__Try it__
Every record below must be set down again exactly as given.

*** Opening Data for this exercise ***

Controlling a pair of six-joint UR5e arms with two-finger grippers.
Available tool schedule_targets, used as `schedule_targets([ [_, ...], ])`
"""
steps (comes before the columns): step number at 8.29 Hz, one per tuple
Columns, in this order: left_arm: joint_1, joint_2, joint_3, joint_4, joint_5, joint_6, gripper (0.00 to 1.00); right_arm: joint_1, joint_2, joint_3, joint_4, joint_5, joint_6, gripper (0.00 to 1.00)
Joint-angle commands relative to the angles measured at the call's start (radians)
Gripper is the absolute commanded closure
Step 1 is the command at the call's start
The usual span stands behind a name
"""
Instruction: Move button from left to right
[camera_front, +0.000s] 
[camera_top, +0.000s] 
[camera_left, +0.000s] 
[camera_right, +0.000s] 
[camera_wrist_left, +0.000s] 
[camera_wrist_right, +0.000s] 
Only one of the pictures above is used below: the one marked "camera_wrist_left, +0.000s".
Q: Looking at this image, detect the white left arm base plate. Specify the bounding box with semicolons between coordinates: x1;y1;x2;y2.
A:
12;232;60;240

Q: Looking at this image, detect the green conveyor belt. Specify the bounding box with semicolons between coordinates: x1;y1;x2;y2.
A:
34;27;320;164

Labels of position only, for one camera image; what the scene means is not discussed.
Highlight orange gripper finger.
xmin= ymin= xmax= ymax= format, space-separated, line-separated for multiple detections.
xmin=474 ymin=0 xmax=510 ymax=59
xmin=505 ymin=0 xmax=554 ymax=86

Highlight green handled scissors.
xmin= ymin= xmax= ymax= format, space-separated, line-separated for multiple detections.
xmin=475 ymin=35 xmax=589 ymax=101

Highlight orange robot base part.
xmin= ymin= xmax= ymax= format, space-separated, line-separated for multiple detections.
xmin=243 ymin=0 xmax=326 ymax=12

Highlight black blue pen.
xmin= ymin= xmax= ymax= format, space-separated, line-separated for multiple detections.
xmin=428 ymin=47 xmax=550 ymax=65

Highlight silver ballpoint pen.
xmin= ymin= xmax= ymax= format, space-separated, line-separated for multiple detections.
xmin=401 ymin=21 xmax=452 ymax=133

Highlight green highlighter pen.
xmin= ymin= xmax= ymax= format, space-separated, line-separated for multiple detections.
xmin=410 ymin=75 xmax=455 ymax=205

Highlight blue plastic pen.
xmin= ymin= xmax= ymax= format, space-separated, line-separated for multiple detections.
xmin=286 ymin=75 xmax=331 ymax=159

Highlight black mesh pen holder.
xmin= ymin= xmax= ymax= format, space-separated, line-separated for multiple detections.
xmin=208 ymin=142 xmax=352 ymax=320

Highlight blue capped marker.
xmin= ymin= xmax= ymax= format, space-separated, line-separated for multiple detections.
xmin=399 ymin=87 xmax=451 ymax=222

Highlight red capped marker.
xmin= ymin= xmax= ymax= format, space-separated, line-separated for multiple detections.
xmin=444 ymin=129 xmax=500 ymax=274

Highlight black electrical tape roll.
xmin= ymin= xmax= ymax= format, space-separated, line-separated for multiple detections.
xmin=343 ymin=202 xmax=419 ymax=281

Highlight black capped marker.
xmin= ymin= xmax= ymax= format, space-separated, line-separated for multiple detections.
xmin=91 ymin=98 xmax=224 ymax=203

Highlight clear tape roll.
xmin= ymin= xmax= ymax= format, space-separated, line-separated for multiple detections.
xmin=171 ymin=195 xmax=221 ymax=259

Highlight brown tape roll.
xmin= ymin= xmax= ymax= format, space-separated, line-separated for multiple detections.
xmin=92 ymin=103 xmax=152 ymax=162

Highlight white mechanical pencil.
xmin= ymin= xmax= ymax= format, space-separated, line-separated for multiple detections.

*** Closing Data for this exercise ***

__Completed exercise__
Controlling a pair of six-joint UR5e arms with two-finger grippers.
Available tool schedule_targets, used as `schedule_targets([ [_, ...], ])`
"""
steps (comes before the columns): step number at 8.29 Hz, one per tuple
Columns, in this order: left_arm: joint_1, joint_2, joint_3, joint_4, joint_5, joint_6, gripper (0.00 to 1.00); right_arm: joint_1, joint_2, joint_3, joint_4, joint_5, joint_6, gripper (0.00 to 1.00)
Joint-angle commands relative to the angles measured at the call's start (radians)
Gripper is the absolute commanded closure
Step 1 is the command at the call's start
The usual span stands behind a name
"""
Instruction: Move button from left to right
[camera_front, +0.000s] 
[camera_top, +0.000s] 
[camera_left, +0.000s] 
[camera_right, +0.000s] 
[camera_wrist_left, +0.000s] 
[camera_wrist_right, +0.000s] 
Only one of the pictures above is used below: the one marked "camera_wrist_left, +0.000s".
Q: Looking at this image, detect the white left arm base plate. Specify the bounding box with semicolons between coordinates: x1;y1;x2;y2.
A:
12;232;60;240

Q: Looking at this image, detect the green conveyor belt. Specify the bounding box with semicolons between coordinates: x1;y1;x2;y2.
A:
34;27;320;164

Labels of position only, for one camera image; what the scene means is not discussed.
Highlight orange gripper finger.
xmin= ymin= xmax= ymax= format, space-separated, line-separated for multiple detections.
xmin=474 ymin=0 xmax=510 ymax=59
xmin=505 ymin=0 xmax=554 ymax=86

Highlight green handled scissors.
xmin= ymin= xmax= ymax= format, space-separated, line-separated for multiple detections.
xmin=475 ymin=35 xmax=589 ymax=101

Highlight orange robot base part.
xmin= ymin= xmax= ymax= format, space-separated, line-separated for multiple detections.
xmin=243 ymin=0 xmax=326 ymax=12

Highlight black blue pen.
xmin= ymin= xmax= ymax= format, space-separated, line-separated for multiple detections.
xmin=428 ymin=47 xmax=550 ymax=65

Highlight silver ballpoint pen.
xmin= ymin= xmax= ymax= format, space-separated, line-separated for multiple detections.
xmin=401 ymin=21 xmax=452 ymax=133

Highlight green highlighter pen.
xmin= ymin= xmax= ymax= format, space-separated, line-separated for multiple detections.
xmin=410 ymin=75 xmax=455 ymax=205

Highlight blue plastic pen.
xmin= ymin= xmax= ymax= format, space-separated, line-separated for multiple detections.
xmin=286 ymin=75 xmax=331 ymax=159

Highlight black mesh pen holder.
xmin= ymin= xmax= ymax= format, space-separated, line-separated for multiple detections.
xmin=208 ymin=142 xmax=352 ymax=320

Highlight blue capped marker.
xmin= ymin= xmax= ymax= format, space-separated, line-separated for multiple detections.
xmin=399 ymin=87 xmax=451 ymax=222

Highlight red capped marker.
xmin= ymin= xmax= ymax= format, space-separated, line-separated for multiple detections.
xmin=444 ymin=129 xmax=500 ymax=274

Highlight black electrical tape roll.
xmin= ymin= xmax= ymax= format, space-separated, line-separated for multiple detections.
xmin=343 ymin=202 xmax=419 ymax=281

Highlight black capped marker.
xmin= ymin= xmax= ymax= format, space-separated, line-separated for multiple detections.
xmin=91 ymin=98 xmax=224 ymax=203

Highlight clear tape roll.
xmin= ymin= xmax= ymax= format, space-separated, line-separated for multiple detections.
xmin=171 ymin=195 xmax=221 ymax=259

Highlight brown tape roll.
xmin= ymin= xmax= ymax= format, space-separated, line-separated for multiple detections.
xmin=92 ymin=103 xmax=152 ymax=162

Highlight white mechanical pencil.
xmin= ymin= xmax= ymax= format, space-separated, line-separated for multiple detections.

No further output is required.